Often, at this point, the parents and their child enter a tug of war between the parents’ desire to control and discipline them and the child’s drive to be independent. There are several common outcomes when a parent’s choice of a disciplinary strategy collides with the nature of the child’s personality. There seems to be a strong correlation with how a child learns to adapt to being told “no” and in turn their ability to say “no” to others.

Many corporations tell their employees, especially in retail business, to never say “no” to a client. But there are times when we do need to do so. Learning how and when to say “no” is a complex and difficult thing to do. It takes years of experience and practice to get good at it. Based on my observations, most people are not good at it. Learning how to say “no” artfully will enhance your reputation among your family members, friends, and coworkers.

Here are a few guidelines:

If just the thought of saying “no” to someone makes you feel very anxious and
inclined to avoid it, be assured that many people feel this way. Few people are truly comfortable with it.

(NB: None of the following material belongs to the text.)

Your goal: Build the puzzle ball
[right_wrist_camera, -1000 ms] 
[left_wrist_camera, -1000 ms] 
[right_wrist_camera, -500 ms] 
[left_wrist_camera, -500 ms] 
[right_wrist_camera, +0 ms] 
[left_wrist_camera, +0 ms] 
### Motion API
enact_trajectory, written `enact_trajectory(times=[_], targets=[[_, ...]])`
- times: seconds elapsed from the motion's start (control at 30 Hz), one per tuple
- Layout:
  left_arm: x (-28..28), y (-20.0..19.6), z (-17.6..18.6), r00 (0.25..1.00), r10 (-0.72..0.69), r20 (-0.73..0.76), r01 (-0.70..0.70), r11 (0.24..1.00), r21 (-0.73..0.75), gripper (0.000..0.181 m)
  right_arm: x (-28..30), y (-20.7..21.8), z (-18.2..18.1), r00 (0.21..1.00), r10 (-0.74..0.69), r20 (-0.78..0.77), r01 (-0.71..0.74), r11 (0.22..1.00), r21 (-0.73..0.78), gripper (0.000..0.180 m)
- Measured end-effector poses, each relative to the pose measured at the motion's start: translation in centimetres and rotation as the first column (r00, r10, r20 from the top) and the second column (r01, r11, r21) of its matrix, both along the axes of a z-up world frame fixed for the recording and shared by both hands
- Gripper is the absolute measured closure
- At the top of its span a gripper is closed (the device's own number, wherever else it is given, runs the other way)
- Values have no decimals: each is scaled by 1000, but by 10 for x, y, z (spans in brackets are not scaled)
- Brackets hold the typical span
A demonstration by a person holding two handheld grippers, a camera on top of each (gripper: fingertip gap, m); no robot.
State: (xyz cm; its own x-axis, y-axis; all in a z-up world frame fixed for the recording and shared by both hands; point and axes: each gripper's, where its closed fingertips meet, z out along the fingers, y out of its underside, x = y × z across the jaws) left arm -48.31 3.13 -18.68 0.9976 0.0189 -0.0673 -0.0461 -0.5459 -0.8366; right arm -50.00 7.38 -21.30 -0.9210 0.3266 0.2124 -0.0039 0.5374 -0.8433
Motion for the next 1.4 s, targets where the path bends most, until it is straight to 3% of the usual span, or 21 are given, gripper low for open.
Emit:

Since most people have difficulty saying “no”, it is understandable to hedge a
little in order to avoid offending someone. This is why society usually condones
those little white lies we tell at times, especially if the subject is not an important
one …. “How do you like my new hairdo?” This is often done even in more
serious situations …. “How is my husband really doing, doctor?” or “We are
taking some new scans that may give us a better idea.” Most people don’t want to come right out and say “no”. Often they may feel the other person out a little first, give them a hint of what is coming. “I’m not sure that I am really comfortable with that but ….” This is another way of hedging.

Sometimes you can point out that the circumstances are too complex to be reduced to a “yes” or “no” answer.

Imagine yourself saying “no” in what would be a highly sensitive situation for you and see if it makes you feel anxious. If so, see if you can desensitize the anxiety with repeated practice.

“No” is a powerful and often irreversible word, so if you have doubt as to whether
you should use it or not, consult some other people who are knowledgeable on that particular subject, before you deliver your own verdict.

Assure the person you are saying “no” to that your opinion is directed at the issue
itself and not them …. “While I understand why you are asking this, and I respect
that, I just can’t ….”

The more important something is, such as a major life or business decision, the more important it may be to say “no”, when it is called for, truthfully and promptly. If you
really want to, but don’t say “no”, and just let things hang, there is still a question mark, so you can’t cross them off your list. Your brain also doesn’t know how to categorize them. So they float around in your head, and these are often the things that keep you up at night.

Saying “no” also gets harder if you procrastinate, because you somehow want to hold on to the option. The more time passes, the harder it will be to say “no”, and the more guilt and stress it will cause you. Not to mention the hard feelings on the other party’s part because “you should have told me back at the beginning!”

When you first start saying “no” as soon as you should it will be a big relief – it will feel so clean, so liberating!